Very deep poverty is defined by the Joseph Rowntree Foundation as earning below 40% of the median household income. According to its latest report, 6.8 million people – almost half of all of those in poverty – were considered to be at that level.

The data also showed that up to the end of the 2023/24 financial year, more than one in five people in the UK, around 14.2 million, are in poverty. That figure is a slight drop from last year, but the charity says that. if you scratch below the surface, there are signs of change: a definitive deepening of poverty.

The JRF says that for families to feel the change the Government has promised, two key objectives must be met: living standards must rise, and poverty must fall. Progress on both living standards and poverty has remained stubbornly absent for successive Governments.

Come April, that will start to change. Primarily because of the removal of the two-child limit, 400,000 fewer children will be in poverty this April than last. Headline poverty will reduce to 21.2% from 22.3% in April 2025 For the half a million families that will immediately benefit, it might just start to feel like the cost of living is turning a corner, that affording the weekly food shop gets a little bit easier, and that the anxiety over how to pay the bills doesn’t feel quite as severe (Office for Budget Responsibility, 2025a).

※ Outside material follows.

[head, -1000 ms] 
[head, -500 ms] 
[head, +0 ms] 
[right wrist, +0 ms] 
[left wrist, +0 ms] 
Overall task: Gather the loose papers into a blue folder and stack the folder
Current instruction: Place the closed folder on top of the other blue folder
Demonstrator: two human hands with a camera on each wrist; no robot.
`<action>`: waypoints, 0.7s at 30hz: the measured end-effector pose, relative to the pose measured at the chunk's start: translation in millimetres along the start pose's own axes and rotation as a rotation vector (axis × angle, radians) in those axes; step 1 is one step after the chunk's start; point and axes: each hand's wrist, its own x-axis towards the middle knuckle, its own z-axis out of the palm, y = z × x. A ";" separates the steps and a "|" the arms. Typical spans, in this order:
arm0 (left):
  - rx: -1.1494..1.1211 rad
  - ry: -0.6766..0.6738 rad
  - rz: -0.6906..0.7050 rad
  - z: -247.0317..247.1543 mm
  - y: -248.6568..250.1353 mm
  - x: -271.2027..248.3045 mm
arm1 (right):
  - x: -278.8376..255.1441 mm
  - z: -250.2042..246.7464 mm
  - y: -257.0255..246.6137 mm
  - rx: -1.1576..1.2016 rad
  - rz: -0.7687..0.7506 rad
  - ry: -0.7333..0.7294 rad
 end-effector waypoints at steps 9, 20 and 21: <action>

In starting to restore the link between circumstance and support in the income safety net, the first significant step towards change has been taken.

While a severe recent harm has been removed from the social security system in the form of scrapping the two-child limit, we still need to hear what the Government hopes to achieve on poverty over the rest of the parliament, beyond this, in terms of driving levels further downwards, and what ministers intend to do to bring about that change. So more is needed. This cannot be the only step. If it is, then progress will likely stall after April.

Between April 2026 and 2029, the headline poverty rate will reduce very marginally from 21.2% to 21.0%. This is driven almost entirely by a reduction in the pension-age poverty rate, with pensioners continuing to benefit from the triple lock. Over 4 million children will still be growing up in poverty come April 2029.